Five-piece indie band Here We Go Magic is perhaps the poster child for bedroom music, as the group’s self-titled debut was quite literally recorded at home on an old four-track recorder. As evidenced by standout tracks like “Tunnelvision,” the synthy, dreamy album captured a rich sound with very little bluster, effectively lulling and beguiling listeners with quiet, acoustic-driven psychedelia. Its 2010 follow-up, Pigeons, continued with the same engrossing, lo-fi whimsy, and The January EP manages to stay true to Here We Go Magic’s mastery of pensive immediacy. The band smartly mines the depths of its sound without over-expanding or violating the intimacy it’s so carefully crafted in the past, straddling the line between pop accessibility and the dense, layered allure of the bedroom genre. With The January EP, Here We Go Magic has found a way to mature their sound without abandoning its core elements.

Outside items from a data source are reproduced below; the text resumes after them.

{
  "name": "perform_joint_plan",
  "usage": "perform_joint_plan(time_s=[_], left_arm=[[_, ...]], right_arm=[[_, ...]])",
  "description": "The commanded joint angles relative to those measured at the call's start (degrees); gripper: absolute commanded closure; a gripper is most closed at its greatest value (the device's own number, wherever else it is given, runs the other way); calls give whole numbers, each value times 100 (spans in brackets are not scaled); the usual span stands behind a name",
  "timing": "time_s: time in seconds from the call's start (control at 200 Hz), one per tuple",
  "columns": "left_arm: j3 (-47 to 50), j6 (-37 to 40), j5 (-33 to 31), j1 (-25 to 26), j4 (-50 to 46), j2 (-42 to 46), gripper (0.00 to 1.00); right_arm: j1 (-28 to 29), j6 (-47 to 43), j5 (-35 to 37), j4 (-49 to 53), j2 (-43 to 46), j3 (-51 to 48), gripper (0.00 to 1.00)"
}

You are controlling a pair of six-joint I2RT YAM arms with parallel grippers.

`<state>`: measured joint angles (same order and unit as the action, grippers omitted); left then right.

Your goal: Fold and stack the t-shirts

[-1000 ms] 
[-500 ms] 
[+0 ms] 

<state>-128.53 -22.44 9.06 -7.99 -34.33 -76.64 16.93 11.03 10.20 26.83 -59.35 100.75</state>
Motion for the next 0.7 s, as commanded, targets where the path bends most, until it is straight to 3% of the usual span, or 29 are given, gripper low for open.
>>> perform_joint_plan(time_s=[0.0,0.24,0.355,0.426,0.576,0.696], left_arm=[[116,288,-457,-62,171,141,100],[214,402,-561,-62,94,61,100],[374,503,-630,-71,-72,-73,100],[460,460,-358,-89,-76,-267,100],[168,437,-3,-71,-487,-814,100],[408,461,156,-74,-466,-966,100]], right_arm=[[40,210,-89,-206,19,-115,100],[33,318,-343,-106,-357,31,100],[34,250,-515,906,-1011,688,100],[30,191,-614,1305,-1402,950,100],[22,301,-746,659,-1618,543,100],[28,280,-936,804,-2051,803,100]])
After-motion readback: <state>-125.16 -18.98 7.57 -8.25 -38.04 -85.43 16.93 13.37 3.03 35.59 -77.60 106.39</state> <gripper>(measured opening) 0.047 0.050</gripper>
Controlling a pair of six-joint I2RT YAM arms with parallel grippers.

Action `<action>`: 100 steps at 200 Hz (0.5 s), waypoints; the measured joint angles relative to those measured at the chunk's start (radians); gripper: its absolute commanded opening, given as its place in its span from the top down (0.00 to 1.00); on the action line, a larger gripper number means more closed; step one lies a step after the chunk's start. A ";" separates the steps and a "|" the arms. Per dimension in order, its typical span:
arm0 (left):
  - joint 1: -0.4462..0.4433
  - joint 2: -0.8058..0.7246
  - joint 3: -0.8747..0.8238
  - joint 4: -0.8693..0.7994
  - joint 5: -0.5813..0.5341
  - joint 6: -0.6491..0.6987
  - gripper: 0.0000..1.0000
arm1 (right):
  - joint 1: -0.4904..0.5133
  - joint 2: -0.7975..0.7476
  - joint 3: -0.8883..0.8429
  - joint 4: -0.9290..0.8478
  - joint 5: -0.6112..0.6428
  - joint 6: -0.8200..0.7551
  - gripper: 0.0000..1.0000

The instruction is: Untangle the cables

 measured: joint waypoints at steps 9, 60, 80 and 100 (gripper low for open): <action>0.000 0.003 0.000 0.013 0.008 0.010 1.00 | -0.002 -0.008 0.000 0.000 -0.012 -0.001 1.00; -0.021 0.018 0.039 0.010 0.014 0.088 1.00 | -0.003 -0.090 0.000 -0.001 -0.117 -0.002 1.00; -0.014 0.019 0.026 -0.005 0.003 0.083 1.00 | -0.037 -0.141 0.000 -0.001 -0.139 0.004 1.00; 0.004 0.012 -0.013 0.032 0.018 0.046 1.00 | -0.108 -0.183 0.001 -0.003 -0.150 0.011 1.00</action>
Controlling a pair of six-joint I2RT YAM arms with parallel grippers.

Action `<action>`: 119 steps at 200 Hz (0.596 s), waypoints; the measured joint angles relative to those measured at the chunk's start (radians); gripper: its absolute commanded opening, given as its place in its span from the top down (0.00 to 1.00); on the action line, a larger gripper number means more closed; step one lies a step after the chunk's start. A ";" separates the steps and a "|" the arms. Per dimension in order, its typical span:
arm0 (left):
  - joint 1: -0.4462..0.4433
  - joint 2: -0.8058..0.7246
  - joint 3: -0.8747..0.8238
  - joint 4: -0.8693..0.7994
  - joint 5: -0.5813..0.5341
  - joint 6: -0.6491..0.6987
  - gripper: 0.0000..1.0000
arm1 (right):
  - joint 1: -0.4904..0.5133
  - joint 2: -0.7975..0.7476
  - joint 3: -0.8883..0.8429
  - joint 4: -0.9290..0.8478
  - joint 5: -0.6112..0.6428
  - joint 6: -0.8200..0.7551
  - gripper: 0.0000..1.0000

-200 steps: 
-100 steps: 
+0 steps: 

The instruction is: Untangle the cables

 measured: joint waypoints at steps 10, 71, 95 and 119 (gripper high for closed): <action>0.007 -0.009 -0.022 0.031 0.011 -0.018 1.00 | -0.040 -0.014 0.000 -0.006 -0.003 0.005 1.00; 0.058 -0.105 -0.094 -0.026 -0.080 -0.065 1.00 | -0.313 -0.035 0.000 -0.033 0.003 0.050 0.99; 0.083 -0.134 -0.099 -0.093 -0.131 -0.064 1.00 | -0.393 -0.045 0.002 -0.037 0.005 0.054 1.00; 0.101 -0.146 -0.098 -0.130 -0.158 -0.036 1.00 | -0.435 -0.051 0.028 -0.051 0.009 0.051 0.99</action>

“Hollywood” is a soft, haunting, one-refrain song that’s purposefully pieced together second by second with folksy acoustic guitar plucks, tormented vocal cascades, and buzzing ambience. Voice cry, “Hollywood is real,” as the sounds of electronic humming and organic instrumentation collide beautifully. The track is undoubtedly the EP’s high point—a two-minute offering that stands as a perfect summation of Here We Go Magic’s artful introspection and degraded production values.
The rest of The January EP never quite tops “Hollywood,” but plenty of quality moments lay hidden among its winding, otherworldly tracks. Frontman Luke Temple brings a sensitive folk voice to “Hands in the Sky,” a whirling song evocative of Hail to the Thief-era Radiohead, while “Mirror Me” is a clash of wailing guitar and percussion swirling storm-like around Temple’s pained deliberations.
If nothing else, The January EP proves that the guys of Here We Go Magic are masters at creating highly emotive songs from an assortment of small and sometimes non-musical sounds, from the resonance of guitar strings and distant, diminutive vocals to the oscillating buzz of amp wires and tape machines. The band’s resultant sound is warm, intricate, and stirring, all without the use of hackneyed, anthemic pop fallbacks.